With this line everything is solved
var = request.env['target_model'].sudo().function_in_your_model(data)
var
is a variable in case you need to handle that data in the controller, target_model
is the model where you want to send the data, function_in_your_model
is the function where you are going to handle the data already in the model, and inside this function you send the data that you need.
Upvotes: 0
Reputation: 3267
At first, please be double double sure that you don't validate a model by data which it does not contain by itself. Model should validate its current state but not a way it came to this state (e.g. which user put a model to this state).
At second, you should never use controller methods in a model.

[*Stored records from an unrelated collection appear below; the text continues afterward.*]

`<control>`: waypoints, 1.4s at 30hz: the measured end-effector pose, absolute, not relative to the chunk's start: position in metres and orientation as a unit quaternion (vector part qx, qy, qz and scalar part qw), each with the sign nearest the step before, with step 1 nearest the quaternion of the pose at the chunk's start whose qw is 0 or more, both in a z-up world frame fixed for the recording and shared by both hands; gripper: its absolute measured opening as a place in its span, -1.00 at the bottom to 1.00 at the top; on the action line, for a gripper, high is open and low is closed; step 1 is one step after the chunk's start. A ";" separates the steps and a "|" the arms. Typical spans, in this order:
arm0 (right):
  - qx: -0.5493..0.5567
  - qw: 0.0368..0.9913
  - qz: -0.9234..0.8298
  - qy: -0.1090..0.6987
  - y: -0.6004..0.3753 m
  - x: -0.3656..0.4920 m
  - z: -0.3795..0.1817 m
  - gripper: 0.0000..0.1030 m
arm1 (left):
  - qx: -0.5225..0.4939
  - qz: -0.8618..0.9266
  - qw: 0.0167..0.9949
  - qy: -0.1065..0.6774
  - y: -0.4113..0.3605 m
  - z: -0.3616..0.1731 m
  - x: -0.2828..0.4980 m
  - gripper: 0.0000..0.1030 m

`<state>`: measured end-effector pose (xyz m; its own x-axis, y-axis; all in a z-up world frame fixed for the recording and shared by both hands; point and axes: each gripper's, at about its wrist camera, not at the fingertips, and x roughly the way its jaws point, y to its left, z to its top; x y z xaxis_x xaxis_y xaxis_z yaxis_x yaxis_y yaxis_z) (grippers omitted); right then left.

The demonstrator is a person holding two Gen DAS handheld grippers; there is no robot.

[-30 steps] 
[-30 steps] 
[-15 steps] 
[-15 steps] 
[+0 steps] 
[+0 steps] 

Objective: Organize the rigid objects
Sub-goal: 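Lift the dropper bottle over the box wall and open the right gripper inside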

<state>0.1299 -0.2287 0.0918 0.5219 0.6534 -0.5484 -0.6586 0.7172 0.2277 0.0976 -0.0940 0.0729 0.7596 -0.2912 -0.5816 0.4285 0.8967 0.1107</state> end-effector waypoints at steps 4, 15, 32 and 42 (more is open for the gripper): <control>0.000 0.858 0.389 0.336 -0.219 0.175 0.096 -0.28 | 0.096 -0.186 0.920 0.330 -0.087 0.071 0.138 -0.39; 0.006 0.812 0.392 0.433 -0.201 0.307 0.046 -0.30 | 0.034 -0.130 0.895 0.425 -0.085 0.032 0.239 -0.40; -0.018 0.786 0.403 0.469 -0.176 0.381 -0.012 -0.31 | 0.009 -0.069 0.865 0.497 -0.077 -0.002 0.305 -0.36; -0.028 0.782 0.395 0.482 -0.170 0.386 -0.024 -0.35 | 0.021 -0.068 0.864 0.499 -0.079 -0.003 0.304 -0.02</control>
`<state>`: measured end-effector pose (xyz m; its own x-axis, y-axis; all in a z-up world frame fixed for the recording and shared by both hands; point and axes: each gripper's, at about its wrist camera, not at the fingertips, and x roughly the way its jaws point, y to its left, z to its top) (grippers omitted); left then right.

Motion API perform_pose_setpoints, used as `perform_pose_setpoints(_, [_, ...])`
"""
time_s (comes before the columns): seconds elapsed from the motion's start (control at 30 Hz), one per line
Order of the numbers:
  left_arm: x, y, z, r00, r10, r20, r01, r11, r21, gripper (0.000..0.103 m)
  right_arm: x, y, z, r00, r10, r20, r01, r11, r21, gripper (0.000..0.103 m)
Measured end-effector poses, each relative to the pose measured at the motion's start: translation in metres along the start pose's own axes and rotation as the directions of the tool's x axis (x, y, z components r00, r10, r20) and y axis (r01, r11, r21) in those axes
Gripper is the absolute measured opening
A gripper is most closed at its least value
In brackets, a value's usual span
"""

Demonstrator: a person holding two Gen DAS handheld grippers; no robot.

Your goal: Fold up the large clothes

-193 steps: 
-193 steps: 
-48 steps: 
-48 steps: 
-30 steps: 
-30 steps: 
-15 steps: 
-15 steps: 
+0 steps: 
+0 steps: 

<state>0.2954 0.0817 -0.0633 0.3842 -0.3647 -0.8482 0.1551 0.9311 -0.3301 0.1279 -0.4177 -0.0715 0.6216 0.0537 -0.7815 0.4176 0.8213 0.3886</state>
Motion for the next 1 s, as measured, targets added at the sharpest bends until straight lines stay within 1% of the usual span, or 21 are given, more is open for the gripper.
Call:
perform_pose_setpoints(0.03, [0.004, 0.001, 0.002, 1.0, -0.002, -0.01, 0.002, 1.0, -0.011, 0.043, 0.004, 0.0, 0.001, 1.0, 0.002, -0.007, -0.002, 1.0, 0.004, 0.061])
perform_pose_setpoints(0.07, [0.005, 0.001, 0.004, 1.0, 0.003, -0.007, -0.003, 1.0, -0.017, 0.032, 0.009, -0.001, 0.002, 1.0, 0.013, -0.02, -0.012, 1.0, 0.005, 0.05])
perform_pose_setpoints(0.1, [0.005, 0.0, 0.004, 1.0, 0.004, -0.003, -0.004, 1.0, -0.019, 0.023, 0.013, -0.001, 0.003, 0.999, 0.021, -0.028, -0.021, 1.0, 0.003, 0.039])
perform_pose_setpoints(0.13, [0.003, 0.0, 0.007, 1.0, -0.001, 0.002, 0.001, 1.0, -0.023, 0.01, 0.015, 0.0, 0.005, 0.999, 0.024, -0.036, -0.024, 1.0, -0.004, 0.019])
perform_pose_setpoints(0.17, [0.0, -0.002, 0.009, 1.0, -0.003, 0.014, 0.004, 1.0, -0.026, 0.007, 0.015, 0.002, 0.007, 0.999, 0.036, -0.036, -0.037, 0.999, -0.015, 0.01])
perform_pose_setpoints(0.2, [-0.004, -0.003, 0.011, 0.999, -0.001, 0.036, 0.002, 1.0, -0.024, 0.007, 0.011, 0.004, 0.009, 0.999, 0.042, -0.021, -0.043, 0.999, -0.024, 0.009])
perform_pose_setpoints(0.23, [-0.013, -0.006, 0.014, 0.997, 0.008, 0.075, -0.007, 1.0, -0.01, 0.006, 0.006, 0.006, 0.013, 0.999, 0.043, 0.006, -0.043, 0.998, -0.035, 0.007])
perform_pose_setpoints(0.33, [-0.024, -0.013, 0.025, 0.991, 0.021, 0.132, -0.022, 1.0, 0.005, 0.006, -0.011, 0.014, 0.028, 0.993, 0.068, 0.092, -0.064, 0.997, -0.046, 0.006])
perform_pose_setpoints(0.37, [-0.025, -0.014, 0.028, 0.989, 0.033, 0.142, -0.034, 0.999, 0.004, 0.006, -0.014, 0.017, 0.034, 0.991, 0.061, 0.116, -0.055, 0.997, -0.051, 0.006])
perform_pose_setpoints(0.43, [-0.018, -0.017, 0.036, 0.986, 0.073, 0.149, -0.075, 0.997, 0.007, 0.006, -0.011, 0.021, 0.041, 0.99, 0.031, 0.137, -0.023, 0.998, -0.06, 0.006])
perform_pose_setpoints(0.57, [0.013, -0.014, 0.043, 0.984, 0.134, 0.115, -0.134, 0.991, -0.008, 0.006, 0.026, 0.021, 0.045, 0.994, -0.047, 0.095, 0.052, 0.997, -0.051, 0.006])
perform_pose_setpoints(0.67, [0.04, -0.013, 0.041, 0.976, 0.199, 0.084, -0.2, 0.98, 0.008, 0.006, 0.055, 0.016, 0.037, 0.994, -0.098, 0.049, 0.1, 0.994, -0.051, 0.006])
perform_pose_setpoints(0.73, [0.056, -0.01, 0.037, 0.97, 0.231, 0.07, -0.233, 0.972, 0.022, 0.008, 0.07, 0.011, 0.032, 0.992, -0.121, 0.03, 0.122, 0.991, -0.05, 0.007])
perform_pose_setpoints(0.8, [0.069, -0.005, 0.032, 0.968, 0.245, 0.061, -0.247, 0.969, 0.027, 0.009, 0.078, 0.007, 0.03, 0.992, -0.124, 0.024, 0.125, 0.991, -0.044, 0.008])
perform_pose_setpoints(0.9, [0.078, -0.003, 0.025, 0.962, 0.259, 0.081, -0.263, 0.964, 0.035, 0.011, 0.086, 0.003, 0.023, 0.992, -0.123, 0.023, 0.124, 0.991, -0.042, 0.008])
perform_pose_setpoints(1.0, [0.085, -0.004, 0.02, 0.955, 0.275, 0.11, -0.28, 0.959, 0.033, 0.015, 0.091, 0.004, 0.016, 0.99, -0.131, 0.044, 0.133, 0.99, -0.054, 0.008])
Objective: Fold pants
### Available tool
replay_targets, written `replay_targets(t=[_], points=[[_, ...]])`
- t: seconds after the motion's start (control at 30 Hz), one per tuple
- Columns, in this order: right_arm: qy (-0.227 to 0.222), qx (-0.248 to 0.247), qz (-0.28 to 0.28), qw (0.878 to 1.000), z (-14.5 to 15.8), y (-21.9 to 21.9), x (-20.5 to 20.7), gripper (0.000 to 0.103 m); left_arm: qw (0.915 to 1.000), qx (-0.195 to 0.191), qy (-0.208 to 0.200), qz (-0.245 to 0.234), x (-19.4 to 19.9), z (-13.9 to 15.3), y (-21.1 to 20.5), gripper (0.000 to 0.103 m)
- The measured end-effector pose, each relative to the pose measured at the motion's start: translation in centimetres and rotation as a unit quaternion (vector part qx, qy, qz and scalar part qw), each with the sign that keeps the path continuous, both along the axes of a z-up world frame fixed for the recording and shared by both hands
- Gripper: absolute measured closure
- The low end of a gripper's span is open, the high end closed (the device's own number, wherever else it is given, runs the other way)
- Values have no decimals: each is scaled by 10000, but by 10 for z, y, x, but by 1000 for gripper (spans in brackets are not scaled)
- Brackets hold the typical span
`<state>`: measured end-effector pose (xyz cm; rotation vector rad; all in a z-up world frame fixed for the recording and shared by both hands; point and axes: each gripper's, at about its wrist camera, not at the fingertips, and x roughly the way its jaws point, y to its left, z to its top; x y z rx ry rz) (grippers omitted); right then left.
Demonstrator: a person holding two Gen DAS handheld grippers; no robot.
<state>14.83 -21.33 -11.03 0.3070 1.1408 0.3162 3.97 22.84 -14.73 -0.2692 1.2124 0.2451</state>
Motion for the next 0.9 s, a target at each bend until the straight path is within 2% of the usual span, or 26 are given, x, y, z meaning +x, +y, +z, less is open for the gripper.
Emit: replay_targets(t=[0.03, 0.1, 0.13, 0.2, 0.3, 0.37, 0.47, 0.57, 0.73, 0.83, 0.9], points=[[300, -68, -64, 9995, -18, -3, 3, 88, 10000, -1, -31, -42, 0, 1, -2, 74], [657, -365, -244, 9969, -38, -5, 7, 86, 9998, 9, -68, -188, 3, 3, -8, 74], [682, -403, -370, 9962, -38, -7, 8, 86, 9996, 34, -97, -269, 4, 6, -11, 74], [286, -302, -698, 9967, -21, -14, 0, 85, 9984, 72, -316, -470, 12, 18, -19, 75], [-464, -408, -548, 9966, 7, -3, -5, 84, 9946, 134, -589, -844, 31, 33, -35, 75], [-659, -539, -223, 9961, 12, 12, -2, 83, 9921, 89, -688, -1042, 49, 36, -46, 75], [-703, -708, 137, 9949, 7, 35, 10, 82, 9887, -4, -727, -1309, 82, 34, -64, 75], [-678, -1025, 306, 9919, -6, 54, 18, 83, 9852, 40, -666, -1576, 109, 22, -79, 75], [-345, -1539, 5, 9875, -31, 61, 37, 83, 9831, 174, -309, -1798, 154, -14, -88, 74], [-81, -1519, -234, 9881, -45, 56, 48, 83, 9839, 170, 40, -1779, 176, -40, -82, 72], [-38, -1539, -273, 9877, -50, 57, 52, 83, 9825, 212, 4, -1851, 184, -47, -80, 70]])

If controller contains some business logic, extract that logic into a third class which will be used by both controller and model.
Moreover, you have a data in a controller and you have an access to the model, right?. Therefore, if you are in a controller method, for instance in a before filter or action, you could take that data and pass it to the model, like this:
def controller method
hey_model.is_this_correct?(data)
end
If you say that that data must be checked after controller has responded to a request (for example, at the next wizard step, i.e. at the next request), then you definitely must store that value somewhere between requests.
This is the very point of stateless HTTP. No data is saved between requests until you explicitly do that. You could store your value in cookies or in database.